30代の女性です。付き合って2年になる彼がいます。一緒にいて落ち着くし、性格の相性はとても良いと思います。でも私にとって致命的な問題があります。彼とのスキンシップに全くワクワクしないのです。
旅行や食事の後、彼から「休んでいく?」と誘われると、嬉しいどころかプレッシャーで胃が痛くなります。「また合わせなきゃ、演技しなきゃ」という気持ちになります。断ると彼はあからさまに不機嫌になります。
「奢ってもらったから応えるべき」「体の相性なんて性格に比べれば些細なこと」と言い聞かせてきましたが、1度正直に気持ちを伝えても彼は理解してくれませんでした。
毎回見返りのように体を求められることに心が削られています。体の相性で別れるなんて、私が間違っているのでしょうか。

たま先生の解説
心理のポイント
「性格は良いのに、どうしても体が受け付けない」というお悩みは、実はカウンセリングの現場でも少なくありません。頭では「いい人だから」と自分を納得させようとしていても、心が、そして体が拒絶反応を示してしまうんですね。
私が先ほど「彼だから辛いのか、スキンシップ自体が苦手なのか考えてみて」とお伝えしたのは、実は心の仕組みとして、体は心や思考よりも「嘘をつけない」からなんです。 心理学的に見ても、人は理屈で「奢ってもらったから」「性格が良いから」と感情を抑え込もうとしますが、無意識の深い部分にある本音は、体のこわばりや胃の痛みという「目に見えるSOS」として必ず表れます。もし「彼からのスキンシップだけがどうしても嫌だ」という場合、それはあなたの心が「この人との間に、安心できる境界線が引けていない」と判断している証拠でもあります。
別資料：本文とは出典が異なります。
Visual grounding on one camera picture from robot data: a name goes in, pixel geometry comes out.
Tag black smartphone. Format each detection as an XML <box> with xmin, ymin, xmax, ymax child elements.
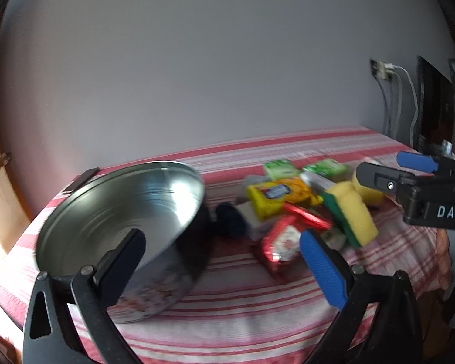
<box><xmin>62</xmin><ymin>167</ymin><xmax>100</xmax><ymax>198</ymax></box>

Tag white charger cable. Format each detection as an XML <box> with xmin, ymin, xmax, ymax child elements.
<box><xmin>392</xmin><ymin>65</ymin><xmax>420</xmax><ymax>147</ymax></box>

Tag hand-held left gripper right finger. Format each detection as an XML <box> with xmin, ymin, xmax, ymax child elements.
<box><xmin>299</xmin><ymin>228</ymin><xmax>426</xmax><ymax>364</ymax></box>

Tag small white green packet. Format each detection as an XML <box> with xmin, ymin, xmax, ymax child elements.
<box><xmin>320</xmin><ymin>229</ymin><xmax>347</xmax><ymax>251</ymax></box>

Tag person's right hand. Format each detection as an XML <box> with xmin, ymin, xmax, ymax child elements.
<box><xmin>435</xmin><ymin>231</ymin><xmax>452</xmax><ymax>287</ymax></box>

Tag long red snack packet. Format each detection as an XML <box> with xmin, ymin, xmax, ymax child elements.
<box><xmin>282</xmin><ymin>203</ymin><xmax>332</xmax><ymax>232</ymax></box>

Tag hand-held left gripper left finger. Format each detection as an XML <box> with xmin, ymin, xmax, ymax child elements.
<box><xmin>22</xmin><ymin>228</ymin><xmax>147</xmax><ymax>364</ymax></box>

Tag wall socket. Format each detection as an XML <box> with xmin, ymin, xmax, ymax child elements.
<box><xmin>370</xmin><ymin>59</ymin><xmax>399</xmax><ymax>80</ymax></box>

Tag white tube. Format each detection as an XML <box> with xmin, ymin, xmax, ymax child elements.
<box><xmin>299</xmin><ymin>170</ymin><xmax>338</xmax><ymax>194</ymax></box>

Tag black monitor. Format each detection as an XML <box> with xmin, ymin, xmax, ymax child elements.
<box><xmin>417</xmin><ymin>56</ymin><xmax>455</xmax><ymax>152</ymax></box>

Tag red striped tablecloth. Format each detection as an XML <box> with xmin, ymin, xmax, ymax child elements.
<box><xmin>0</xmin><ymin>127</ymin><xmax>455</xmax><ymax>364</ymax></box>

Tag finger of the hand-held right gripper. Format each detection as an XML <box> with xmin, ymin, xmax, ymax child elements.
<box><xmin>355</xmin><ymin>162</ymin><xmax>418</xmax><ymax>198</ymax></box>
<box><xmin>396</xmin><ymin>151</ymin><xmax>455</xmax><ymax>183</ymax></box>

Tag red and white snack packet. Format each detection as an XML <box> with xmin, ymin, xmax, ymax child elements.
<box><xmin>250</xmin><ymin>216</ymin><xmax>307</xmax><ymax>279</ymax></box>

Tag round metal tin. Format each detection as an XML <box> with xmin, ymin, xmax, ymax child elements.
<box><xmin>35</xmin><ymin>160</ymin><xmax>213</xmax><ymax>325</ymax></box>

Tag dark blue scrunchie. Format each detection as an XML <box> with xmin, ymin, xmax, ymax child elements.
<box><xmin>215</xmin><ymin>203</ymin><xmax>249</xmax><ymax>238</ymax></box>

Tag yellow and green sponge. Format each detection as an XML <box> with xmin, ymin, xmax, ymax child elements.
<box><xmin>320</xmin><ymin>182</ymin><xmax>379</xmax><ymax>249</ymax></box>

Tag yellow cracker packet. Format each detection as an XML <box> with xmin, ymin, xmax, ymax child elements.
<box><xmin>247</xmin><ymin>176</ymin><xmax>324</xmax><ymax>221</ymax></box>

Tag green tissue pack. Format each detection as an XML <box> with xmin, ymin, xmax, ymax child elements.
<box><xmin>301</xmin><ymin>158</ymin><xmax>348</xmax><ymax>180</ymax></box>
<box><xmin>263</xmin><ymin>158</ymin><xmax>300</xmax><ymax>180</ymax></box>

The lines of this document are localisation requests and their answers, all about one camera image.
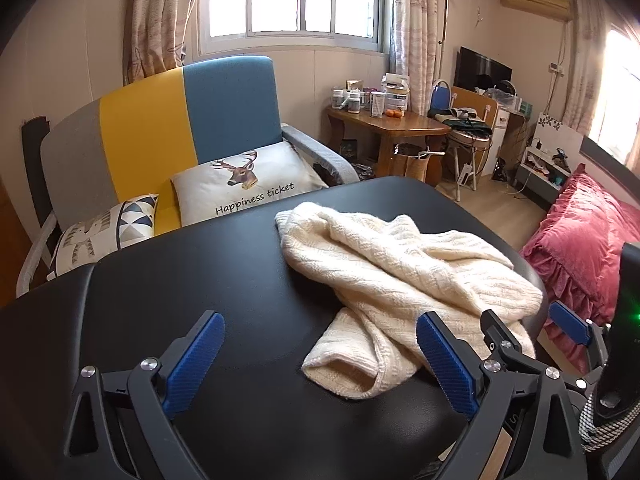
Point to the wooden back chair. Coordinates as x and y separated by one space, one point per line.
472 100

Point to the blue bag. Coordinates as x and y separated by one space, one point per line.
440 96

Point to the clear glass jar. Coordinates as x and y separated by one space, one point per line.
378 106

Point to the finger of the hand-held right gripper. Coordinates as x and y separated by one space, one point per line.
500 332
570 322

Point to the wooden table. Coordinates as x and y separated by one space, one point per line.
400 125

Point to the pile of clothes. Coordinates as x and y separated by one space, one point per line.
460 117

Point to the white cabinet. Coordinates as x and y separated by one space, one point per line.
502 125

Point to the grey yellow blue sofa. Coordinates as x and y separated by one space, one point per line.
145 135

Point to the small bright window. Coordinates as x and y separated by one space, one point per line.
620 95

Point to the wall air conditioner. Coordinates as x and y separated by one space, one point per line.
535 2

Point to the white low shelf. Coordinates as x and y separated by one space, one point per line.
555 132

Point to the white power strip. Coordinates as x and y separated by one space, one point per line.
465 174

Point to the geometric print cushion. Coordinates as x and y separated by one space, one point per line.
100 235

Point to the beige patterned curtain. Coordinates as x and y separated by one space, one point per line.
585 60
155 20
415 35

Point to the clear plastic box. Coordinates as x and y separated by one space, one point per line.
505 97

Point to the wooden wardrobe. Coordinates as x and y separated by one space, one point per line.
10 260

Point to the metal pole stand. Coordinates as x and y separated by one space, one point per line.
442 20

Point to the small carton box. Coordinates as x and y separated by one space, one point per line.
355 85

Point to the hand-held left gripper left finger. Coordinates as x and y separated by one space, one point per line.
195 365

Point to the pink ruffled bedding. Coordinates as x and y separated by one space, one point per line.
590 240

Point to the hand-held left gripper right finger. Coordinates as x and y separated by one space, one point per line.
450 365

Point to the cream knit sweater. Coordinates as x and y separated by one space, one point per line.
380 270

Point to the white medicine bottle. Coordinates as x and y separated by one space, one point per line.
338 100
354 104

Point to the deer print cushion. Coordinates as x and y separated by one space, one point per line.
260 195

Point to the black television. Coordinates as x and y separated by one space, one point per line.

この記事を読んでくださっているあなたも、恋愛や人間関係において「自分が我慢すれば丸く収まる」「これくらいで別れを考えるのはおかしい」と、自分の本音に蓋をしてしまった経験はありませんか?
特に親密な関係におけるスキンシップは、お互いの愛情や信頼を心地よく確かめ合うものであり、決して「何かをしてもらった対価」や「義務」ではありません。断ったことで不機嫌になり、コントロールしようとしてくる相手に対して、あなたが罪悪感を抱く必要はまったくないんですよ。
「体の相性で別れるのは間違っているか」という問いに対して、絶対的な正解や不正解はありません。ただ一つ確かなのは、あなたが心から安心して、無理をせずにいられる関係を選ぶ権利があるということです。自分の体と心が発するSOSを優しく受け止め、あなた自身が「心地よい」と感じられる選択を堂々としてくださいね。あなたの体と心は、あなただけのものですから。